Some blame the high death toll
and Mindanao’s extreme vulnerability to such strong storms, floods, and
landslides on the unabated illegal logging and mining operations in the area.
However, there isn’t much scientific evidence from past flood tragedies to
confirm this theory. The Society of Filipino Foresters issued a statement
earlier this year referencing past typhoons Ondoy (2009) and Sendong (2011) and
recognizing the fact that “forests can help minimize but cannot totally prevent
the occurrence of floods,” and that massive floods are more a result of weak
infrastructure and the ever increasing amount of moisture in the atmosphere.

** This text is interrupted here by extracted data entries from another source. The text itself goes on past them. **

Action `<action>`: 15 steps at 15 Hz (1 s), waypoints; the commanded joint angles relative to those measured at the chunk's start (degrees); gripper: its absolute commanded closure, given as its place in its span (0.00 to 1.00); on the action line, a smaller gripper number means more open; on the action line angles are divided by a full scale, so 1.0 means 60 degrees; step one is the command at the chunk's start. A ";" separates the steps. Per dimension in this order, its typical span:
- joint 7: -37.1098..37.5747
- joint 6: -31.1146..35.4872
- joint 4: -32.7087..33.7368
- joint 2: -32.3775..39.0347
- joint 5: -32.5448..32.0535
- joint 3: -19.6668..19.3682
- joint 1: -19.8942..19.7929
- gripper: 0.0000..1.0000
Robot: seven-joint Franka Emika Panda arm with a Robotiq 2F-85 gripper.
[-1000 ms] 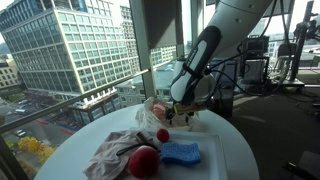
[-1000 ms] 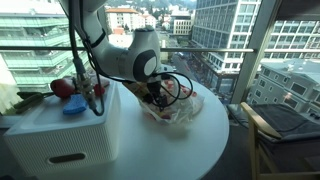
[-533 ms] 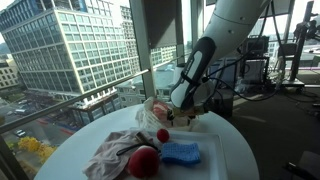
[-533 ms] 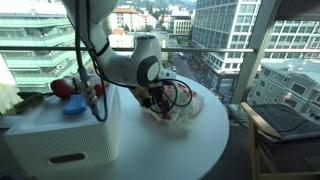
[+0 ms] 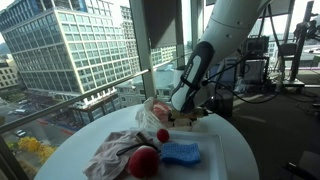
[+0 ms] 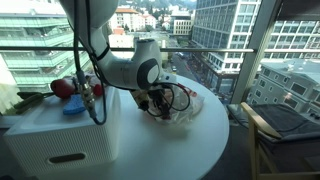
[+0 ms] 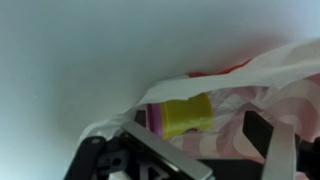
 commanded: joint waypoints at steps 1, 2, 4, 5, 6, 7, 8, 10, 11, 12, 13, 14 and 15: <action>0.0406 0.0217 0.0097 0.0135 -0.0129 -0.0279 0.0255 0.26; 0.0488 0.0278 0.0057 0.0106 -0.0178 -0.0373 0.0334 0.32; 0.0593 0.0325 0.0018 0.0085 -0.0231 -0.0540 0.0449 0.49; 0.0658 0.0321 -0.0002 0.0069 -0.0229 -0.0615 0.0514 0.55; 0.0652 0.0327 -0.0059 -0.0017 -0.0254 -0.0649 0.0566 0.65; 0.0644 0.0343 -0.0149 -0.0171 -0.0280 -0.0677 0.0632 0.66; 0.0493 0.0423 -0.0347 -0.0478 -0.0272 -0.0573 0.0616 0.66; 0.0402 0.0556 -0.0650 -0.0946 -0.0434 -0.0634 0.0835 0.66; 0.0421 0.0541 -0.0838 -0.1249 -0.0585 -0.0726 0.1035 0.66; 0.0408 0.0466 -0.0983 -0.1540 -0.0689 -0.0675 0.1102 0.66; 0.0567 0.0492 -0.1183 -0.1827 -0.0949 -0.0844 0.1372 0.66; 0.0792 0.0486 -0.1327 -0.2054 -0.1251 -0.1057 0.1675 0.66; 0.0948 0.0560 -0.1546 -0.2332 -0.1631 -0.1212 0.1929 0.66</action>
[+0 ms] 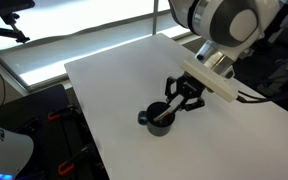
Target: Remove the marker from the cup and put it on the table
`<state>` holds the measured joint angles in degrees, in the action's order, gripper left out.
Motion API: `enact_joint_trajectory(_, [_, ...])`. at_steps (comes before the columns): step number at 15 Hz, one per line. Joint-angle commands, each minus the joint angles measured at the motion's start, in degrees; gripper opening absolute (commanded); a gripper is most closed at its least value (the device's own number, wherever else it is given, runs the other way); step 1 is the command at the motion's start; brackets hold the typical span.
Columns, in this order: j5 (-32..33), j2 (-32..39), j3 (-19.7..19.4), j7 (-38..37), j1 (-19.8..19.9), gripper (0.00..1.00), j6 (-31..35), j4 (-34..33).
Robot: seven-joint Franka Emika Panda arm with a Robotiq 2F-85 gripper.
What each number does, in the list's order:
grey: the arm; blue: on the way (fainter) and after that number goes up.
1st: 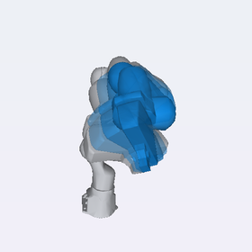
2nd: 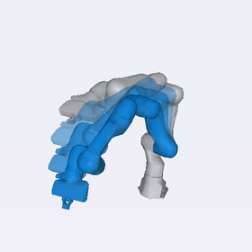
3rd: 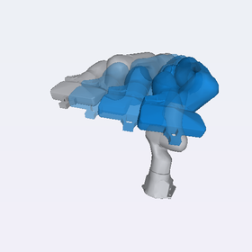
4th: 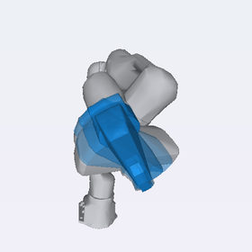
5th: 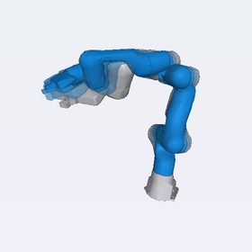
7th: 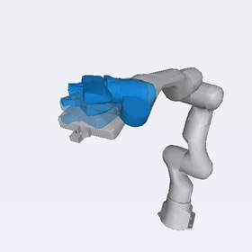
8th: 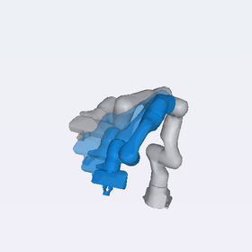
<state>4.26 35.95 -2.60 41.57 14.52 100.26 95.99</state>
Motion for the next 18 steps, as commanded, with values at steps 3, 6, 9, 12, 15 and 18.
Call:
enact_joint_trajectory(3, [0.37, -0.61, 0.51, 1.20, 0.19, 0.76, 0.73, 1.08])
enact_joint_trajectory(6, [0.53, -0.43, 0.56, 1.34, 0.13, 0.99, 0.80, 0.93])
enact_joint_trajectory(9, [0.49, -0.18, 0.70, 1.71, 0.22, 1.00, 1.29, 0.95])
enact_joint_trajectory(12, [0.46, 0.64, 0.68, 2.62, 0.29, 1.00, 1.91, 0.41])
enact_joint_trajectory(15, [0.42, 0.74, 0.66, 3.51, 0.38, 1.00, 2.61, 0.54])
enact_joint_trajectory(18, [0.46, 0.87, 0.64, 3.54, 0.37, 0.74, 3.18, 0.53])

Although deforestation and
environmental degradation play a role in amplifying the destruction that occurs
during such extreme weather events, climate change is a greater factor in
determining the severity of flooding than the cut logs and debris that clog
waterways and lead to overflowing river banks. In the same sense, weak disaster
preparedness and disaster risk management plans are also partly to blame for
the large number of lives lost in natural disasters and for continuing to allow
populations to live in geo-hazardous areas.
As The Asia Foundation’s country
representative in the Philippines, Steven Rood, further explains: “The only
time I saw a serious examination of the issue of illegal logging and mining
causing more severe floods was more than a decade ago with respect to Ormoc
City and the Typhoon Uring flooding tragedy that happened down in the Visayas
in 1991 (in a JICA-funded flood mitigation control study). The data were clear
— there was simply too much rain for any ecosystem to absorb, and too many
people living along the river banks in danger zones. That there were logs
washed down is undeniable, but this had nothing to do with the extent of the
flood and little to do with the damages.”

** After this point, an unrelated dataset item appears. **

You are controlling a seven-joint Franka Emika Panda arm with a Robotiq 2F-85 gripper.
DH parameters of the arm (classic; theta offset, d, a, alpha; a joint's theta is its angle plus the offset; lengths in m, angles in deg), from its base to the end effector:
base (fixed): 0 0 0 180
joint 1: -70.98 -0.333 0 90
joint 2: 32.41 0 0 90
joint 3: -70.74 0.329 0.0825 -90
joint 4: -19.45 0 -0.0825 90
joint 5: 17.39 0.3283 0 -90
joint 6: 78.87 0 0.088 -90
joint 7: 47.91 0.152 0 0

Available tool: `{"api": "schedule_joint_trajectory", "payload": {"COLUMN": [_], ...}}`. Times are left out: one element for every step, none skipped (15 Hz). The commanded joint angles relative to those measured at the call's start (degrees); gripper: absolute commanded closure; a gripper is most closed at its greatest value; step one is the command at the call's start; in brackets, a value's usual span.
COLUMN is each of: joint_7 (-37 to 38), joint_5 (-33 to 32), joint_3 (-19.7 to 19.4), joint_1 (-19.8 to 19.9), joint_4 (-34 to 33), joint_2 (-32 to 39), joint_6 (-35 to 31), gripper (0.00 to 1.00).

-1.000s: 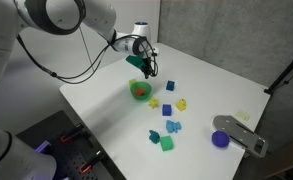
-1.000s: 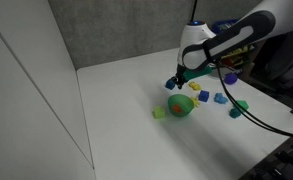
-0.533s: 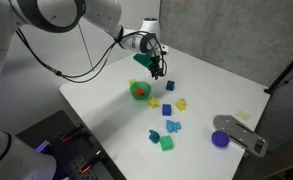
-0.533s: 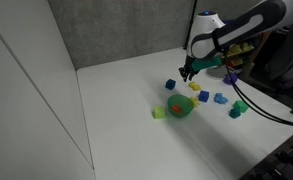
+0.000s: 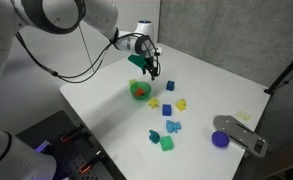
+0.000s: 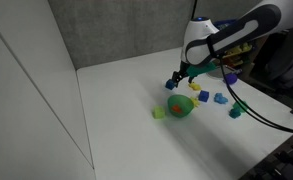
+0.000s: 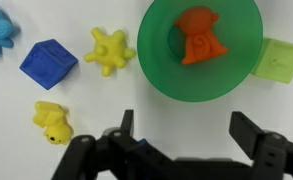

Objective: Pick up the orange toy from the green bowl and put it on the table

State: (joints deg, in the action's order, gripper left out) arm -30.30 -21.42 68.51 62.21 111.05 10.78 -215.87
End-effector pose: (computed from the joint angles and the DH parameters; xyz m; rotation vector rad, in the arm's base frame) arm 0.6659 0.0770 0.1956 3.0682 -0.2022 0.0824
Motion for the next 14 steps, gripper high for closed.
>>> {"api": "schedule_joint_trajectory", "payload": {"joint_7": [-0.3, -0.2, -0.2, -0.3, -0.3, -0.3, -0.3, -0.5, -0.7, -0.8, -1.1, -1.1, -1.3, -1.4], "joint_5": [0.4, 0.3, 0.4, 0.5, 0.6, 0.7, 0.7, 0.9, 1.0, 1.1, 1.2, 1.3, 1.4, 1.5], "joint_3": [0.3, 0.3, 0.3, 0.4, 0.5, 0.5, 0.4, 0.6, 0.7, 0.9, 1.1, 1.2, 1.5, 1.6], "joint_1": [-0.9, -1.2, -1.4, -1.5, -1.6, -1.7, -1.8, -1.7, -1.6, -1.6, -1.5, -1.5, -1.4, -1.4], "joint_4": [-0.1, -0.1, -0.1, -0.3, -0.5, -0.7, -0.8, -0.9, -1.0, -1.1, -1.3, -1.4, -1.3, -1.4], "joint_2": [1.8, 2.5, 3.3, 4.2, 4.9, 5.7, 6.3, 7.0, 7.5, 8.0, 8.6, 9.0, 9.3, 9.6], "joint_6": [0.7, 0.5, 0.2, 0.1, 0.2, 0.2, 0.3, 0.2, 0.2, 0.2, 0.4, 0.4, 0.3, 0.3], "gripper": [0.00, 0.00, 0.00, 0.00, 0.00, 0.00, 0.00, 0.00, 0.00, 0.00, 0.00, 0.00, 0.00, 0.00]}}
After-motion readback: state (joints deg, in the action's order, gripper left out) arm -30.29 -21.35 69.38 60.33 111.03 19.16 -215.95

According to IPCC, as average
global temperatures rise, the warmer atmosphere can also hold more moisture,
about 4 percent more per degree Fahrenheit temperature increase. The
atmosphere’s water vapor content has increased by about 0.41 kilograms per
square meter (kg/m²) per decade since 1988. A warmer atmosphere leads to more
evaporation of ocean water, meaning that each tropical storm that forms has
more potential water to pull from and therefore drench in its wake. The
citizens of the communities in southern Mindanao, especially along the coastal
towns of Compostela Valley and Davao de Sur provinces who were the first to be
hit by Pablo, had never before experienced that kind of typhoon.

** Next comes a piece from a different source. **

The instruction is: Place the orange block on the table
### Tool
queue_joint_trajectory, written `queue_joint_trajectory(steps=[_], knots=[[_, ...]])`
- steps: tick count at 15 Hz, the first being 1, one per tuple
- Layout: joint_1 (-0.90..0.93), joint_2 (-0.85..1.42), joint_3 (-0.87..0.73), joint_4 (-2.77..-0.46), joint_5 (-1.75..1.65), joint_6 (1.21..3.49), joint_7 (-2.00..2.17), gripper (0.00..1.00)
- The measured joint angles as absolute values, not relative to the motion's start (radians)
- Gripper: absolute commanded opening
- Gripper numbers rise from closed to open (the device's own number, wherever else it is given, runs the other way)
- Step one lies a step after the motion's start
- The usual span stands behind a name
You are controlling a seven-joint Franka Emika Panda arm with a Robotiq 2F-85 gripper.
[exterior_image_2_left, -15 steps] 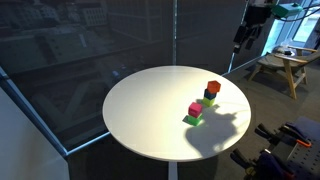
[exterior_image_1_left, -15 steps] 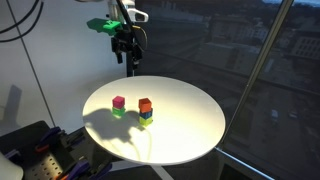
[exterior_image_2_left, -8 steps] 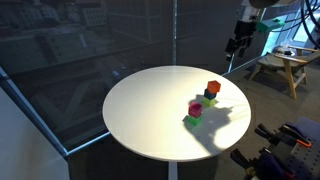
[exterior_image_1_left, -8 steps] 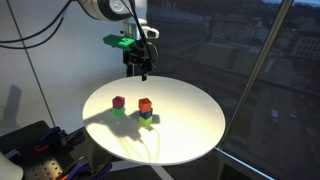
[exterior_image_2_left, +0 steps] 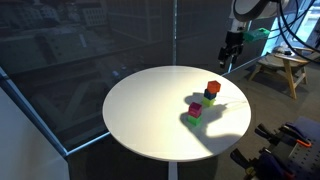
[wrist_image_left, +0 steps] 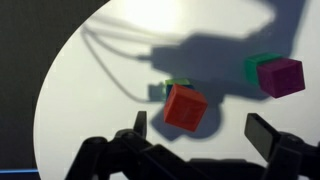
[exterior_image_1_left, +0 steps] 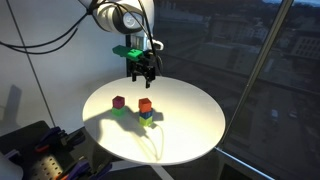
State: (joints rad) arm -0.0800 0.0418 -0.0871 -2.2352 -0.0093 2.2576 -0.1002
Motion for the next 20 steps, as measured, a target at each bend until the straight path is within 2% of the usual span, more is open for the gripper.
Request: queue_joint_trajectory(steps=[11, 20], knots=[[-0.064, 0.239, -0.083, -2.085, -0.034, 2.258, -0.040, 1.00], [-0.059, 0.258, -0.083, -2.066, -0.040, 2.258, -0.025, 1.00]])
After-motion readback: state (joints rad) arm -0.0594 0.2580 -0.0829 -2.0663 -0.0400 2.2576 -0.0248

Storms are becoming stronger,
weather patterns are changing, and, frighteningly, this is becoming the “new
normal.” Given the fact that Manila was
recently rated the second most vulnerable city in the world to climate change
for 2013 (only behind Dhaka, Bangladesh), more attention is being given to
building up the resiliency of communities to withstand such extreme weather
events in the future. In the aftermath of Typhoon Ondoy in 2009, both local and
international NGOs began lobbying for a national disaster management plan,
which was eventually passed the following year and known as the Philippine
Disaster Risk Reduction Management Act of 2010. The new law illustrates a shift
in the response of local authorities toward disaster risk reduction, rather
than solely relying on response and relief.
Technical assistance is
available, such as AusAID’s support to an aerial survey of metro Manila to
generate a three-dimensional, geo-hazard map of the metropolis. In 2012,
USAID/OFDA provided over $4.1 million for disaster risk reduction activities,
mainly in the areas of food security and efforts to strengthen local
humanitarian coordination in the Philippines. These kinds of climate change
adaptation strategies are working. After Pablo, engineer Armen A Cuenca, the
deputy in charge of Cagayan de Oro’s disaster risk reduction management office,
said that “early warning alert systems and pre-planned shelters this year were
one of the reasons there were zero casualties in the city, which has a
population of around 700,000.”
Preparedness remains the key to resilience.